***** INPUT DATA *****
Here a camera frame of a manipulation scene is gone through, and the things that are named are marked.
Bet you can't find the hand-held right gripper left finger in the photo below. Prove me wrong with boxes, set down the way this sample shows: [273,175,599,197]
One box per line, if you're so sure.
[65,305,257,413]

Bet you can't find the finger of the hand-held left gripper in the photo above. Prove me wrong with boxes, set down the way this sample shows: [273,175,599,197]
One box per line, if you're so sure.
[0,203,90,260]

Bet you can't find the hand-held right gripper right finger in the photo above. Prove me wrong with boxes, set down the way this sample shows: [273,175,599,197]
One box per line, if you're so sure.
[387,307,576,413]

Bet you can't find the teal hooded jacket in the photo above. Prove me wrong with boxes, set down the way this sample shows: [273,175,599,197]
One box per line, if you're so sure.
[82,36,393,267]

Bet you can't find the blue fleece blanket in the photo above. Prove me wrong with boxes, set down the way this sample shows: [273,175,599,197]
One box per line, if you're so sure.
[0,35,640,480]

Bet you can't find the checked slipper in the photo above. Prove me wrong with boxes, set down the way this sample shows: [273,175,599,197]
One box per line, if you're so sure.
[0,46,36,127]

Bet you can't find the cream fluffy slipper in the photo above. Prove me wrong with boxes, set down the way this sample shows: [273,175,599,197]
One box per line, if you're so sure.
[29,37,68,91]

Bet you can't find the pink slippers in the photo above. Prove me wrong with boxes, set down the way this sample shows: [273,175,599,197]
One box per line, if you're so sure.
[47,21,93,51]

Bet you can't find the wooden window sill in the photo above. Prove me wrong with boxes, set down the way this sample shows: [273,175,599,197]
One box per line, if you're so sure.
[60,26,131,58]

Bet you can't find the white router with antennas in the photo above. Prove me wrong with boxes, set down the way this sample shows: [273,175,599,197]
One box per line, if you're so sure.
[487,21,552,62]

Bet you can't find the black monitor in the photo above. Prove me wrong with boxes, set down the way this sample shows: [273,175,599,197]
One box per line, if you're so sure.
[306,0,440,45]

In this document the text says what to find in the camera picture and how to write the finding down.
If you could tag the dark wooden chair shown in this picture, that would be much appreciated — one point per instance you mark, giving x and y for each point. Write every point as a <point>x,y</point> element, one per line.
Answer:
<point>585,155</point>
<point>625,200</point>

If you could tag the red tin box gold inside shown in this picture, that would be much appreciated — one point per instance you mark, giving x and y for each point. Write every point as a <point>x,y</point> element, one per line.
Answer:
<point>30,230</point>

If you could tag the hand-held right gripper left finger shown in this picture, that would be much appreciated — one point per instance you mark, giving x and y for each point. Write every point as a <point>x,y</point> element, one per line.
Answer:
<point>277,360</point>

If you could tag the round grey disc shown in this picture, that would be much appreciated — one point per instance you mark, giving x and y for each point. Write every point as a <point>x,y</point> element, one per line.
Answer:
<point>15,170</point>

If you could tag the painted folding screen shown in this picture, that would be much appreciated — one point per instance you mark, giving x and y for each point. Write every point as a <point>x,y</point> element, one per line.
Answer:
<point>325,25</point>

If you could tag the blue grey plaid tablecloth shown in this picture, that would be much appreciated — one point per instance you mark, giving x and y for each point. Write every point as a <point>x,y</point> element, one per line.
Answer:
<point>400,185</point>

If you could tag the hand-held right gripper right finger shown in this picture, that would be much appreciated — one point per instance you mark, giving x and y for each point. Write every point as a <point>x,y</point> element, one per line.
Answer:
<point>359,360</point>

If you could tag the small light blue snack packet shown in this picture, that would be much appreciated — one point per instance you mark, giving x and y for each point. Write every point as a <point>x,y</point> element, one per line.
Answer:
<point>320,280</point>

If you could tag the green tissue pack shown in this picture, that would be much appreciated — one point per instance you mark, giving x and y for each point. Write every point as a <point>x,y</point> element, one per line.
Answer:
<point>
*****
PROBLEM REQUIREMENTS: What is the number of lines above that contain "blue"? Answer with that number only.

RESULT FOR THIS TASK: 3